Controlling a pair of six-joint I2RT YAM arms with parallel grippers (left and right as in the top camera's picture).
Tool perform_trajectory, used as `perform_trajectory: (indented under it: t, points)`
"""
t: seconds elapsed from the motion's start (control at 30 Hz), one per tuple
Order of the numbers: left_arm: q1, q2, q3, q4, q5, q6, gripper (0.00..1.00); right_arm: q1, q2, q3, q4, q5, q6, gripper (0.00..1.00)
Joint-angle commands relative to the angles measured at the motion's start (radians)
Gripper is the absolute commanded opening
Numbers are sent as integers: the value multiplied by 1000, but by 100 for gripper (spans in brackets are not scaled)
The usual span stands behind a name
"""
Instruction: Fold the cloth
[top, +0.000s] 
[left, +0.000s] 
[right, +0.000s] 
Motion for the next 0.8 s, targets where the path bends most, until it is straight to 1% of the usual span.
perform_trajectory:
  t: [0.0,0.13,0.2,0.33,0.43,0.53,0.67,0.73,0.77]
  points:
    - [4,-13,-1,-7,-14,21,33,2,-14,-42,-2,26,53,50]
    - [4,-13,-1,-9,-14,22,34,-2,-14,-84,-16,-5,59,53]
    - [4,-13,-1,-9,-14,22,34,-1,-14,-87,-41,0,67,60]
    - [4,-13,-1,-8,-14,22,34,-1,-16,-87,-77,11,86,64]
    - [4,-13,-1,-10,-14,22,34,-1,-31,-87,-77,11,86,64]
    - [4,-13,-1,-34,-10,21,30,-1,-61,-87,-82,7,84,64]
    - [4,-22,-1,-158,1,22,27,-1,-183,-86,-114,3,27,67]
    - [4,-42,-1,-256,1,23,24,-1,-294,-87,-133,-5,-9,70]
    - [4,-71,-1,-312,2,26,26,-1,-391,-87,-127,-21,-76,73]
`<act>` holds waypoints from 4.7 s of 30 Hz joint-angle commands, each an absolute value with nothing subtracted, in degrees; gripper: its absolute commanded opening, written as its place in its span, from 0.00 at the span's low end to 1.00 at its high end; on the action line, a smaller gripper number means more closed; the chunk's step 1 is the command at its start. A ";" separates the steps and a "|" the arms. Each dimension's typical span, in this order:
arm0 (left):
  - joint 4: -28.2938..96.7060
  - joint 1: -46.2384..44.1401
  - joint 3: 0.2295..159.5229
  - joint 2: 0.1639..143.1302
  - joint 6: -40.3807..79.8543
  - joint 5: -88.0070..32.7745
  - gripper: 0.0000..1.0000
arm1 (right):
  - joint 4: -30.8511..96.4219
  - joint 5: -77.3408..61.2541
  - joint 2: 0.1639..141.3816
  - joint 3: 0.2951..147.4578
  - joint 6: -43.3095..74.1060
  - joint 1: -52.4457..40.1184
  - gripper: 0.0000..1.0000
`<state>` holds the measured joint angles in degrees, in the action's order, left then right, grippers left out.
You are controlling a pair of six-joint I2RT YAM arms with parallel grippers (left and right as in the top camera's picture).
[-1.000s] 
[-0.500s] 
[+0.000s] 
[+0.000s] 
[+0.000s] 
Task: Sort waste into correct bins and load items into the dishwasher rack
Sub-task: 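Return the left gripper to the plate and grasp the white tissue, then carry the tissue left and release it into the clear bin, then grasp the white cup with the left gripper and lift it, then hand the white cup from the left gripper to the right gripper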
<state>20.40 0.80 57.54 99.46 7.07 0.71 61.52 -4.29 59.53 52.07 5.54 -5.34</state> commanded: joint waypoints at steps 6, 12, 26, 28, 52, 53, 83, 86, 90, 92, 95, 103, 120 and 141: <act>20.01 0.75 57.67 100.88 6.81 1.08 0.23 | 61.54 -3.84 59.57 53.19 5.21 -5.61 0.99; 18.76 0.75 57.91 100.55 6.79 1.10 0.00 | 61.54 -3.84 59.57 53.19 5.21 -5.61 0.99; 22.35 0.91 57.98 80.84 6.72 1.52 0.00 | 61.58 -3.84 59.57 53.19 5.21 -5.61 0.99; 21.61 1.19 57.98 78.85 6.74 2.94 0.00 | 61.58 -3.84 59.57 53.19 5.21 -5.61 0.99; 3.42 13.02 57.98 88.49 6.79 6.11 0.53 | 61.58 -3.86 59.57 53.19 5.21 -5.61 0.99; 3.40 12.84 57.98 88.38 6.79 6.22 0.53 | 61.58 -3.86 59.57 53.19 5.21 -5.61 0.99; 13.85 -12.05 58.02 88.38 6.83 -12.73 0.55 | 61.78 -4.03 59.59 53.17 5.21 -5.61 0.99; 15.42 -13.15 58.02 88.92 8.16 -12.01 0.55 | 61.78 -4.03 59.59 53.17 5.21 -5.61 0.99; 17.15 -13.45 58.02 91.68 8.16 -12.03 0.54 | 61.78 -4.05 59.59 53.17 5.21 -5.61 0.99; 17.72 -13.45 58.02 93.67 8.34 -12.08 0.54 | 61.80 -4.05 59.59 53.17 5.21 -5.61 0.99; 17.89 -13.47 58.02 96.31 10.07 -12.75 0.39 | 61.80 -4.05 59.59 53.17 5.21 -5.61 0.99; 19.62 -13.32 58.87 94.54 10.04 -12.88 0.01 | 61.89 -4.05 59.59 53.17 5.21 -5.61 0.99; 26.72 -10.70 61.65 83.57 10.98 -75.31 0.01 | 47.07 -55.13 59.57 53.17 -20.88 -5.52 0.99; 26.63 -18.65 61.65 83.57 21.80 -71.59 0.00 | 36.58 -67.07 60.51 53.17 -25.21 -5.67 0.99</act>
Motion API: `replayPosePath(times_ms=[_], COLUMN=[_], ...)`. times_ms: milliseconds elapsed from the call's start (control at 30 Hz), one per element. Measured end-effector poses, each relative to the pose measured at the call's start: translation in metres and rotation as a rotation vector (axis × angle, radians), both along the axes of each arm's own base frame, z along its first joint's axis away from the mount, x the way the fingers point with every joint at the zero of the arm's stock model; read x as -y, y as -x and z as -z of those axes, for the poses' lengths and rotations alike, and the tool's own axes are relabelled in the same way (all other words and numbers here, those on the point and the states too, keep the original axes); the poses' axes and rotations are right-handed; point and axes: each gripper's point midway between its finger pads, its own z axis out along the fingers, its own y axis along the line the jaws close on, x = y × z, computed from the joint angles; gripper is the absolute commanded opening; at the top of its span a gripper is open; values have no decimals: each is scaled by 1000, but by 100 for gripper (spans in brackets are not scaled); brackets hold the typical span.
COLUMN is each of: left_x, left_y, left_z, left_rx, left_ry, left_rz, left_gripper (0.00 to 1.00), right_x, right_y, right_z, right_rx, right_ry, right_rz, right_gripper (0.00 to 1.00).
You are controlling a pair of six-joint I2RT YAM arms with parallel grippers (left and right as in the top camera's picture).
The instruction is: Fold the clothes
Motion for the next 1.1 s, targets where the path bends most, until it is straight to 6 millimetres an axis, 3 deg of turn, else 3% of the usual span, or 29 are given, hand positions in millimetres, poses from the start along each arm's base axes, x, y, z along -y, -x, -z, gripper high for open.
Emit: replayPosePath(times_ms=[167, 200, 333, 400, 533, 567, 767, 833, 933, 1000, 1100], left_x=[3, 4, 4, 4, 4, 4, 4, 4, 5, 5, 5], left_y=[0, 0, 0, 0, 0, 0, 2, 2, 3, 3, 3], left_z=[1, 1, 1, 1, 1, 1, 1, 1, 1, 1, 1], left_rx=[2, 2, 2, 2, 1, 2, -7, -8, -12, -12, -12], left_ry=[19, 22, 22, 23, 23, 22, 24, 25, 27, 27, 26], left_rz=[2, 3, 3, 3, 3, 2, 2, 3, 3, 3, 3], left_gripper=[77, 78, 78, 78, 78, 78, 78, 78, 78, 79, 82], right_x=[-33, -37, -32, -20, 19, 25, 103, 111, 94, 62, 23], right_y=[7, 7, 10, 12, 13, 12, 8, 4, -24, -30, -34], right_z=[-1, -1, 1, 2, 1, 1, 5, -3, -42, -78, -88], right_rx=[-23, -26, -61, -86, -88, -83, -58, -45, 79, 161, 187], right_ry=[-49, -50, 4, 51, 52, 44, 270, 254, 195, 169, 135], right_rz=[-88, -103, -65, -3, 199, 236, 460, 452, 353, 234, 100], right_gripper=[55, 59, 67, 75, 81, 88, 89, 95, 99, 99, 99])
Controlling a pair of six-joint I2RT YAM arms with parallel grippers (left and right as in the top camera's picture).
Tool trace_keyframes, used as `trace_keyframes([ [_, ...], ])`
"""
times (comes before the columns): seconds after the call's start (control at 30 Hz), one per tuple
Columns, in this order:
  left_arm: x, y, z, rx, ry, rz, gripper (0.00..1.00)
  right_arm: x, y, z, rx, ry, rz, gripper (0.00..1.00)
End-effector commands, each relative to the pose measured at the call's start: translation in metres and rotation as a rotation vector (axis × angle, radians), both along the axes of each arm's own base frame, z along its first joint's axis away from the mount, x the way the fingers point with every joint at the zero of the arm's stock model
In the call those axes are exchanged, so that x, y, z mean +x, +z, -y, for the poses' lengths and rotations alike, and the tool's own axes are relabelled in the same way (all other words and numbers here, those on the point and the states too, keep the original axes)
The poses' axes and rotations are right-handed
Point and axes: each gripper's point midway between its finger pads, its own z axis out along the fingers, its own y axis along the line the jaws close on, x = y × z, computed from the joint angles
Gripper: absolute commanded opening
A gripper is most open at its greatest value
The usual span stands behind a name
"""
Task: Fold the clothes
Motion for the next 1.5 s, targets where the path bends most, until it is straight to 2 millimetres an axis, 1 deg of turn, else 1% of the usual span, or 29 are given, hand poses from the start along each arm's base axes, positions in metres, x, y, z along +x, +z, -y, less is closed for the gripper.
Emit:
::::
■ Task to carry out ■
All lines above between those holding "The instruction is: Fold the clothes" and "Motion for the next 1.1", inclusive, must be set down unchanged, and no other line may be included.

■ Written answer ■
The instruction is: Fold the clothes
Motion for the next 1.1 s, targets where the path bends most, until it is straight to 6 millimetres an axis, 3 deg of turn, else 3% of the usual span, or 29 are given, hand positions in millimetres, poses from the start along each arm's base axes, x, y, z along -y, -x, -z, gripper high for open.

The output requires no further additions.